### Work required
Go to the line holding "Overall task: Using" in the data below and repeat it exactly, then each line after it up to and including the one holding "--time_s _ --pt". Omit pictures.

### Material supplied

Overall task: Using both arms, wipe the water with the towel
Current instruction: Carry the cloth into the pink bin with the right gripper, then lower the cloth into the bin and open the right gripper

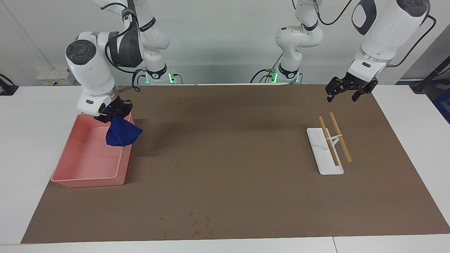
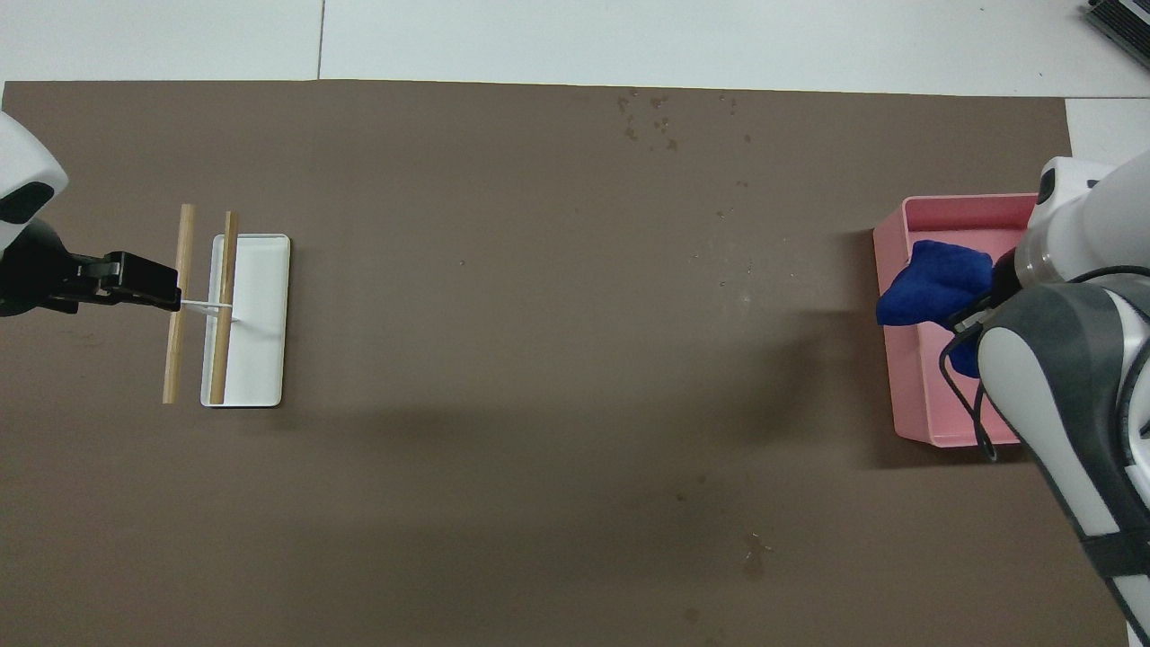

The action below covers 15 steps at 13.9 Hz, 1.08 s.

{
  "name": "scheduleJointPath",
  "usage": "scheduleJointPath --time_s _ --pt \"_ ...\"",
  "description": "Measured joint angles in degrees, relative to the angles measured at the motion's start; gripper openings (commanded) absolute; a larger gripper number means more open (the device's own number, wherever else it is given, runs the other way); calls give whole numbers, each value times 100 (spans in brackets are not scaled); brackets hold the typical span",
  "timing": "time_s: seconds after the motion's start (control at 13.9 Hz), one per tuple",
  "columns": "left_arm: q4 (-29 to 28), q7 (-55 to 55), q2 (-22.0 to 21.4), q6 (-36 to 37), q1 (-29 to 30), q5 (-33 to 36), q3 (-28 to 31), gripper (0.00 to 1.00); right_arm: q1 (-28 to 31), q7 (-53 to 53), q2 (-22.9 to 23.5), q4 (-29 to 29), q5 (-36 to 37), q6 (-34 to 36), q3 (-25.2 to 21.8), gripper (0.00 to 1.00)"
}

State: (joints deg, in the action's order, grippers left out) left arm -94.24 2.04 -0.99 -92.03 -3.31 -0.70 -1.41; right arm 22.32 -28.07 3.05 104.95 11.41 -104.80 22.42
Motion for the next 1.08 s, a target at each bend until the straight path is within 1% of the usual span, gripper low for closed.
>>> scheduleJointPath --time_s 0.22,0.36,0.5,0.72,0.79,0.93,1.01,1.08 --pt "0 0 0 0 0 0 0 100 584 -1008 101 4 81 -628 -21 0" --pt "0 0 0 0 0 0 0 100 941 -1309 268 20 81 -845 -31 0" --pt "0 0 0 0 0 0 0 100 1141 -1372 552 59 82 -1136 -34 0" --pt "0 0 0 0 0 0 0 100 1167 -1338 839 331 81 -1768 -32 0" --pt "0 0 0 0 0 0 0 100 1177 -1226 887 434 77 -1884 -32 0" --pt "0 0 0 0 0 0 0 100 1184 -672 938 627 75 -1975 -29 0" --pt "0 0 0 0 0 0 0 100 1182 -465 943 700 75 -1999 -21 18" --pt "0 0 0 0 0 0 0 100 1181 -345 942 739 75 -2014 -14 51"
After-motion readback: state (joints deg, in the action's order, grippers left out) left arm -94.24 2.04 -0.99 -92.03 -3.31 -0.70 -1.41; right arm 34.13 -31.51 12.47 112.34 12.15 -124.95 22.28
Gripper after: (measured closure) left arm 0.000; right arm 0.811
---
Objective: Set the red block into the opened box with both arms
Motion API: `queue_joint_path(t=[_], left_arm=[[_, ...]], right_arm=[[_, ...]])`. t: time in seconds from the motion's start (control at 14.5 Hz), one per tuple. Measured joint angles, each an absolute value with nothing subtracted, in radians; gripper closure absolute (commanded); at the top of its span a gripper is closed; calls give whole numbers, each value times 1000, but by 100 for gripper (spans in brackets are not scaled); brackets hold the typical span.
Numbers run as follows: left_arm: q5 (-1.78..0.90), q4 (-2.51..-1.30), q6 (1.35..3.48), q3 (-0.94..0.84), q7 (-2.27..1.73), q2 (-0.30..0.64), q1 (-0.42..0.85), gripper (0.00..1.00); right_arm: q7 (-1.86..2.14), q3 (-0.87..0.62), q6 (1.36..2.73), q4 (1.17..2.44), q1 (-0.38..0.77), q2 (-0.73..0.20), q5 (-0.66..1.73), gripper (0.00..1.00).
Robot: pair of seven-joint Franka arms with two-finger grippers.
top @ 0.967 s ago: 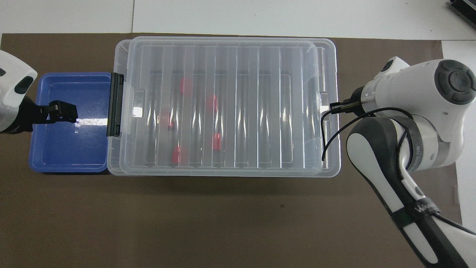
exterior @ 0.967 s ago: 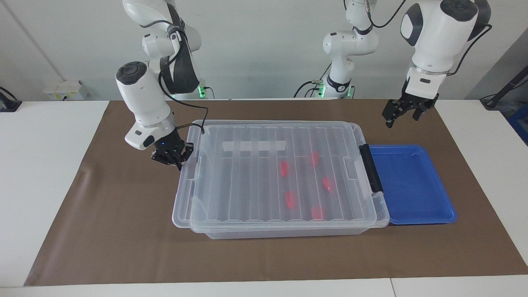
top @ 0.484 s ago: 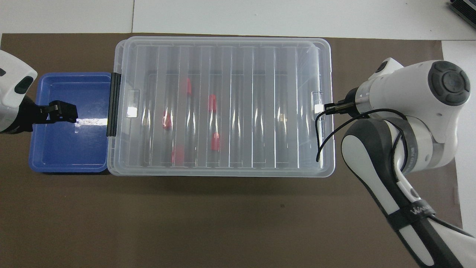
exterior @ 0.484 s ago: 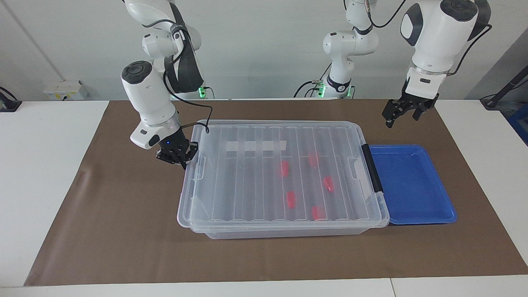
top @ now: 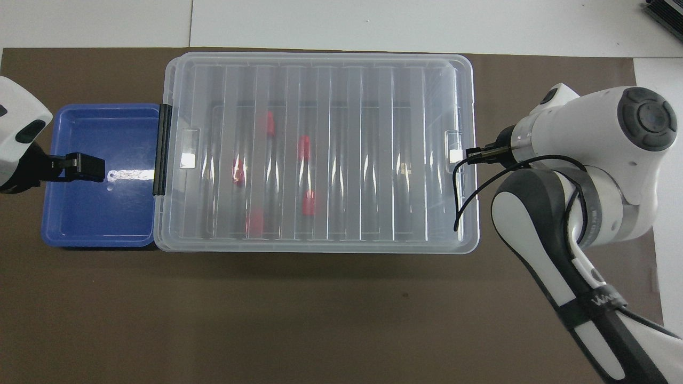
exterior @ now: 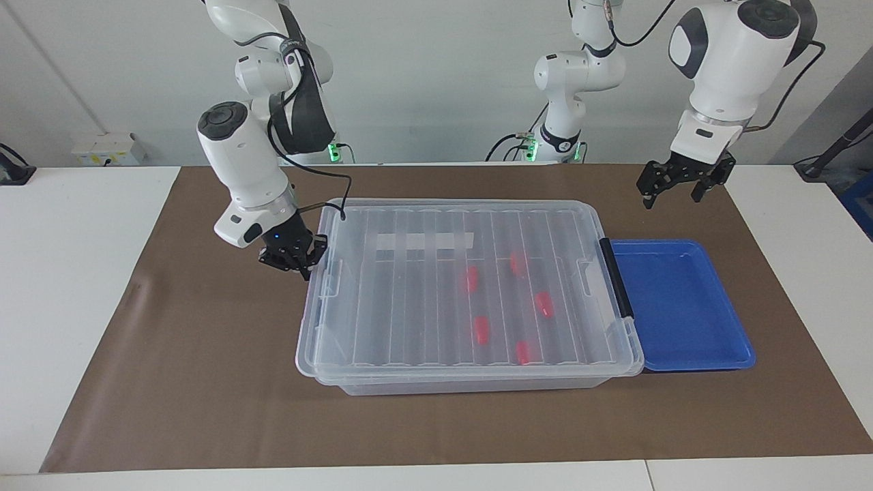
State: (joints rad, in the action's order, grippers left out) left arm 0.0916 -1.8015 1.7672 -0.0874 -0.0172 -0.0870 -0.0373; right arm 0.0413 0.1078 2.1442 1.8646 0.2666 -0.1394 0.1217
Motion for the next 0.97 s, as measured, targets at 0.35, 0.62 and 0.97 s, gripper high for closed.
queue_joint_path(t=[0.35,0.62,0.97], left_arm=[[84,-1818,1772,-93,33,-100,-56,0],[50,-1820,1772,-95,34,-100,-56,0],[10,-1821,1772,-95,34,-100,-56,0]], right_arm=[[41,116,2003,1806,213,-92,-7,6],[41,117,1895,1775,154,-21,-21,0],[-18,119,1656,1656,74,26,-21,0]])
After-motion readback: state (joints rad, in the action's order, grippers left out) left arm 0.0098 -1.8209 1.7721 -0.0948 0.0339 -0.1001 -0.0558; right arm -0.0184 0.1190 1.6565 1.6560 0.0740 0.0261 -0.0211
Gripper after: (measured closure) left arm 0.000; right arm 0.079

### Task response
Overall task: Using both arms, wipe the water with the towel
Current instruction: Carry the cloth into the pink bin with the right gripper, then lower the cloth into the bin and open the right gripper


The action below covers 15 steps at 13.9 Hz, 1.08 s.

{
  "name": "scheduleJointPath",
  "usage": "scheduleJointPath --time_s _ --pt \"_ ...\"",

Here the answer is complete.